10 March 2011

Other sorts of storehouses

Banks are storehouses of money. 
We need to understand the other sorts of storehouses in society like stores of time or stores of claims to products or services that local currencies would represent. 
The ossaph of Shemot 23:10 is really what passes in the ancient world as a bank. 
It's possible that Gresham's Law applies here: bank (bad) money, borrowed money, drives out local (good) money, earned money. The disintermediation of the external bank through the use of local currencies that are based on earned products and services opens the possibility of unleveraged capital structures in an economy which are not as susceptible to credit crunches. 
Another path would be a time bank where hours are exchanged rather than the exchange of claims on products and services. Those time banks are well-suited for personal services that require dedication and kind care, services which should never be monetized.

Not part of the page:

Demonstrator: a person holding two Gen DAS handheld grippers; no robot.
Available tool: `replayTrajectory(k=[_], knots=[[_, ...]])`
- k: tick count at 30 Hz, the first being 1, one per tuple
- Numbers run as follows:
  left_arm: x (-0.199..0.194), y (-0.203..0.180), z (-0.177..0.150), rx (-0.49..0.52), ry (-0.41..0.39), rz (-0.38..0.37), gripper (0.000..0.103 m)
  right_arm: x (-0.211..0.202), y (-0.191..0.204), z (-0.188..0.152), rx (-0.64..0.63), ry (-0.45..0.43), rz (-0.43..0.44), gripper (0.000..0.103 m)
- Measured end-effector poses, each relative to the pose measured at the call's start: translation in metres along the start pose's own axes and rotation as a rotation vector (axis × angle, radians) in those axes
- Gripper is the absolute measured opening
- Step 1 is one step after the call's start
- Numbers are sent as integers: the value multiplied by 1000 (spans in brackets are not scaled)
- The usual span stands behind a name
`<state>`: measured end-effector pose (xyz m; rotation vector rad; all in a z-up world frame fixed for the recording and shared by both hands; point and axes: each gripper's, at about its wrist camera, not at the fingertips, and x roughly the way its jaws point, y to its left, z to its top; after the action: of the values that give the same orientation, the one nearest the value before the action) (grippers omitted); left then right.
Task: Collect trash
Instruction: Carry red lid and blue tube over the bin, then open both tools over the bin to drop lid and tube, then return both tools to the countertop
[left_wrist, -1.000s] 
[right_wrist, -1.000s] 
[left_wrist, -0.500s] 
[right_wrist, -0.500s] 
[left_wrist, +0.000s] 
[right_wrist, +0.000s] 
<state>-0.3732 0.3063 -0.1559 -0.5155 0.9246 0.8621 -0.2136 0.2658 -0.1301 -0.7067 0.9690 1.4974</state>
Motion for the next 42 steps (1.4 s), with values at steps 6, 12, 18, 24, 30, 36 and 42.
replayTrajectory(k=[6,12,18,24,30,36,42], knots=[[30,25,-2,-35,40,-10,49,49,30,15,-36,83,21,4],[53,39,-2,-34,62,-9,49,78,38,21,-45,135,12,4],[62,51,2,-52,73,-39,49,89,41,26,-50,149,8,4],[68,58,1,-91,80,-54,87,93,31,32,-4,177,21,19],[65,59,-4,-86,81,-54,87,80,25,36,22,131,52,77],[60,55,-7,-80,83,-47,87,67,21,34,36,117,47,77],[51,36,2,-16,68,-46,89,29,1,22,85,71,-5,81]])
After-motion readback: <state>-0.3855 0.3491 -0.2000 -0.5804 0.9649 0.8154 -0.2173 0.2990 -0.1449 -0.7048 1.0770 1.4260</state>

LETS (local exchange trading system) is a conventional monetary system where interest rates are never charged. 
The Biblical prohibition of interest rates might be less about usury and more about defining the monetary system. The creditors in a LETS system cannot be allowed to stay in the black, they cannot be allowed to stay permanently in credit any more than the lower classes cannot be allowed to stay permanently in debit. 
When money is understood as not belonging to the people trading but rather as scrip only as a medium of exchange then the storage function and the attendant debt and credit crunch problems can be ameliorated.